Characterization of virulent West Nile virus Kunjin strain, Australia, 2011

Abstract

To determine the cause of an unprecedented outbreak of encephalitis among horses in New South Wales, Australia, in 2011, we performed genomic sequencing of viruses isolated from affected horses and mosquitoes. Results showed that most of the cases were caused by a variant West Nile virus (WNV) strain, WNV(NSW2011), that is most closely related to WNV Kunjin (WNV(KUN)), the indigenous WNV strain in Australia. Studies in mouse models for WNV pathogenesis showed that WNV(NSW2011) is substantially more neuroinvasive than the prototype WNV(KUN) strain. In WNV(NSW2011), this apparent increase in virulence over that of the prototype strain correlated with at least 2 known markers of WNV virulence that are not found in WNV(KUN).
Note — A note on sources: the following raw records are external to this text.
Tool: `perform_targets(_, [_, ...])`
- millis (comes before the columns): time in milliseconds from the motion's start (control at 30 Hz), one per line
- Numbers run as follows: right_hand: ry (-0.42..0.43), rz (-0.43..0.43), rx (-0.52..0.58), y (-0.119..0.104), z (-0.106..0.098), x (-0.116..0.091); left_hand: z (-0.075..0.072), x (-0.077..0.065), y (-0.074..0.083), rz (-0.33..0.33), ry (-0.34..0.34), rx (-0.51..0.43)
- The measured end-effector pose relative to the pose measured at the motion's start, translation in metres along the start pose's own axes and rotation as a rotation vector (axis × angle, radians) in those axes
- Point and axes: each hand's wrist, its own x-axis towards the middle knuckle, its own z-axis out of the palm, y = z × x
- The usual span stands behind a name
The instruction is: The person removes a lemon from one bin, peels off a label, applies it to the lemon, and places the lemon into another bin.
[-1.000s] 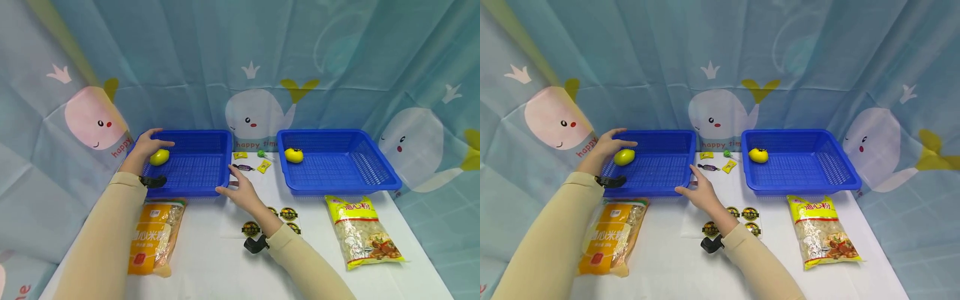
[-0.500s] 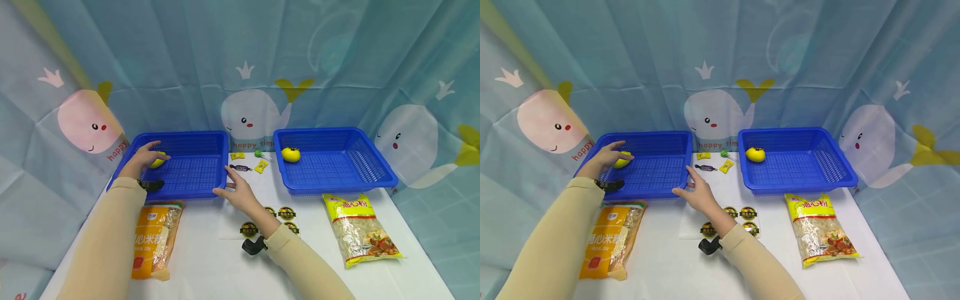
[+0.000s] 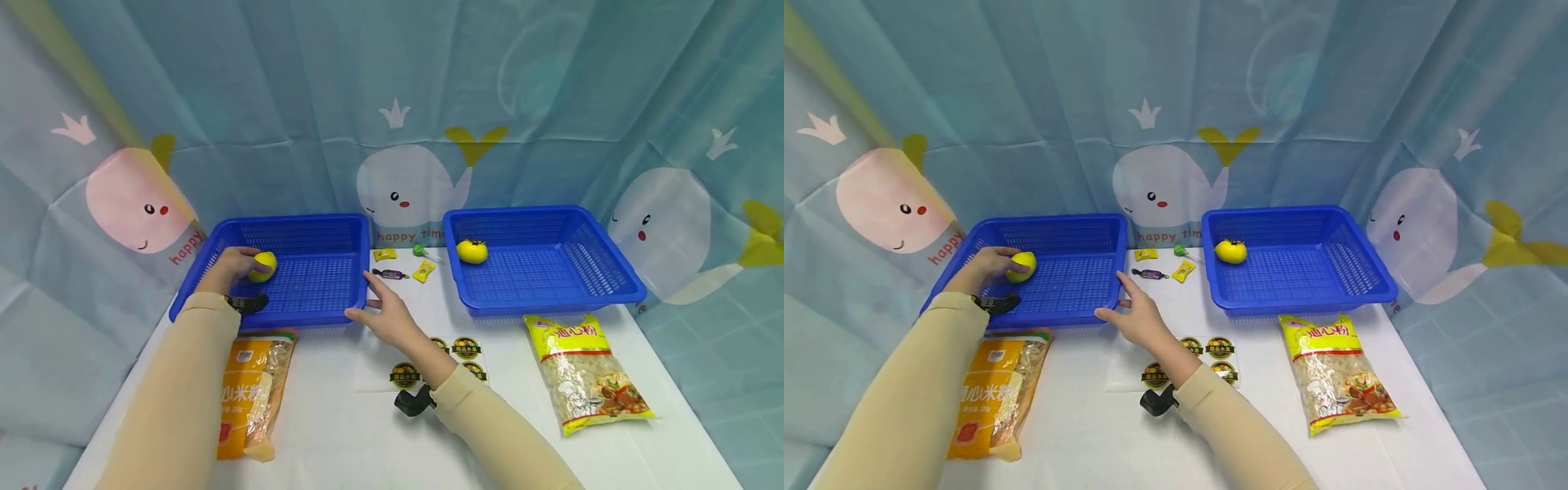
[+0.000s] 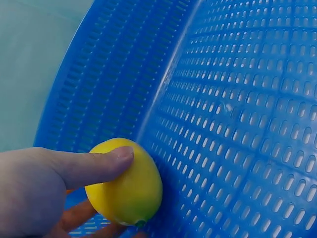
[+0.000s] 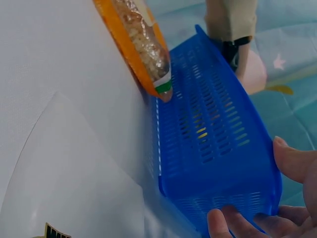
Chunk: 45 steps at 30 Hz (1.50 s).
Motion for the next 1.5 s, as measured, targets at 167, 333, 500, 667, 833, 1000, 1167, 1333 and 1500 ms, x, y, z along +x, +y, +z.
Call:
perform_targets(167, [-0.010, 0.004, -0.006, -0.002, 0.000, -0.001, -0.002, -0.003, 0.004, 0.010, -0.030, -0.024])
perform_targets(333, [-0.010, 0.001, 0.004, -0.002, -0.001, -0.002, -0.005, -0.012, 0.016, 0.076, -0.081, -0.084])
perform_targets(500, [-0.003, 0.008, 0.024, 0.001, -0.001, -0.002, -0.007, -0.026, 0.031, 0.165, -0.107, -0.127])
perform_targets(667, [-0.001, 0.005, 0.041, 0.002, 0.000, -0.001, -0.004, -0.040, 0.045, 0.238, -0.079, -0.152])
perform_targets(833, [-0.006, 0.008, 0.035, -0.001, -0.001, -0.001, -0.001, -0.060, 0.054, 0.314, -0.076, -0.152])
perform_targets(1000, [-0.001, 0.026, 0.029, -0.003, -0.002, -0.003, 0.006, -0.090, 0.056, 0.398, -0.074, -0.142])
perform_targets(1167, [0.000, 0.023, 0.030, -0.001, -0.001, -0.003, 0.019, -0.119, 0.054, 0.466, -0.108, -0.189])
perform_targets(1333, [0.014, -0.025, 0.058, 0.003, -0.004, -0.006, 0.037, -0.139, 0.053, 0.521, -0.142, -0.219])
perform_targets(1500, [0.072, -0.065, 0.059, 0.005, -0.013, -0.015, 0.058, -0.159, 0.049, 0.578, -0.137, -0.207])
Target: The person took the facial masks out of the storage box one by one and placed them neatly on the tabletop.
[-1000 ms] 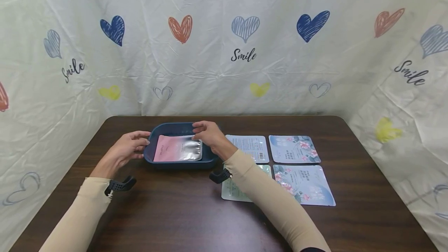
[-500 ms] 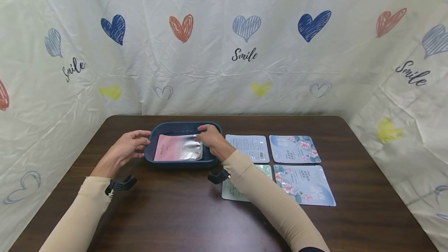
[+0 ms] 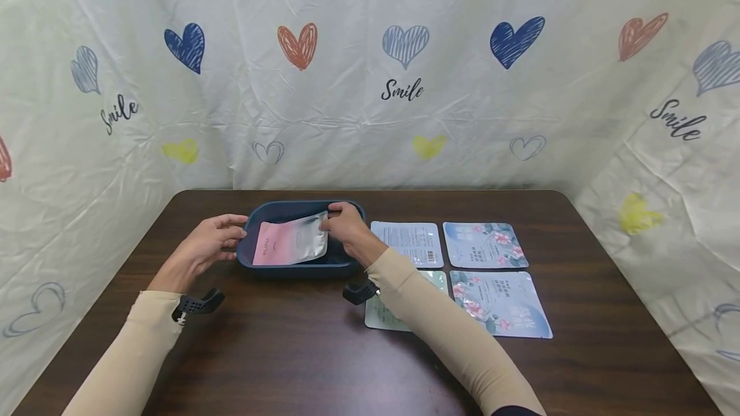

Additional studies are needed to determine the relationship of the WNV(NSW2011) strain to currently and previously circulating WNV(KUN) strains and to confirm the cause of the increased virulence of this emerging WNV strain.

Figure 1

Known distribution of West Nile virus infection and disease caused by Kunjin strain (A) and distribution of encephalitis cases among equids (B), New South Wales, Australia, 2011. Dashed line indicates the Great Dividing Range.

Figure 2

Maximum-likelihood tree based on nucleotide sequences of the complete open reading frame of genomes of West Nile virus (WNV) NSW2011 (boldface) and representative strains of WNV from the different lineages and clades. All published complete Kunjin (KUN) virus sequences are included. Bootstrap values are shown on the nodes and are expressed as a percentage of 1,000 replicates. Sequences downloaded from GenBank were WNV_{Russia88–90}, AY277251; WNV_Rabensburg, AY765264; WNV_Sarafend, AY688948; WNV_Uganda, AY532665; WNV_India, DQ256376; WNV_NY99, AF196835; WNV₂₀₀₂, GU827998; WNV_KUNV-MRM16, GQ851602; WNV_KUNV-MRM61C, AY274504; and WNV_KUNV-K6453, GQ851603. NY, New York; NSW, New South Wales. Horizontal branch lengths indicate genetic distance proportional to the scale bar.

Figure 3

Studies of West Nile virus (WNV) properties in cell cultures and mice. A) Plaque morphology of WNV_NY99, prototype WNV_KUN, and WNV_NSW2011 in Vero cells. Cells in 6-well plates were infected with specified virus and overlaid with 0.75% low melting point agarose in Dulbecco modified minimum essential medium (Life Technologies, Carlsbad, CA, USA) containing 2% fetal bovine serum. Four days after infection, the cells were fixed with 4% formaldehyde and stained with 0.2% crystal violet. B) Assessment of envelope (E) protein glycosylation of WNV_NSW2011, WNV_KUN and WNV_NY99 by endoglycosidase digestion (PNGase F; Roche Diagnostics, Basel, Switzerland). Viral proteins in culture supernatant were digested by PNGase F (+) or undigested (−) and then resolved on sodium dodecyl sulfate–polyacrylamide gel electrophoresis. The migration rate of the E protein in each sample was determined by Western blot with E glycoprotein–specific monoclonal antibodies. C) Young adult (4 weeks old) or D) weanling (18–19 days old) Swiss outbred mice survival after intraperitoneal injection with 1,000 PFU (adult) or 10 PFU (weanling) of WNV_NY99, WNV_KUN, or WNV_NSW2011. The mice were monitored for 21 days after injection for signs of encephalitis and then euthanized. The differences in virulence in weanling and adult mice between different pairs of viruses were all highly significant, as calculated by log rank Mantel-Cox algorithm with exact p values: for adult mice, WNV_NY99 vs. WNV_KUN p<0.0001, WNV_NY99 vs. WNV_NSW2011 p = 0.0001, and WNV_KUN vs. WNV_NSW2011 p = 0.0012; and for weanling mice, WNV_NY99 vs. WNV_KUN p<0.0001, WNV_NY99 vs. WNV_NSW2011 p =0.0004, and WNV_KUN vs. WNV_NSW2011 p = 0.0006. NY, New York; KUN, Kunjin; NSW, New South Wales.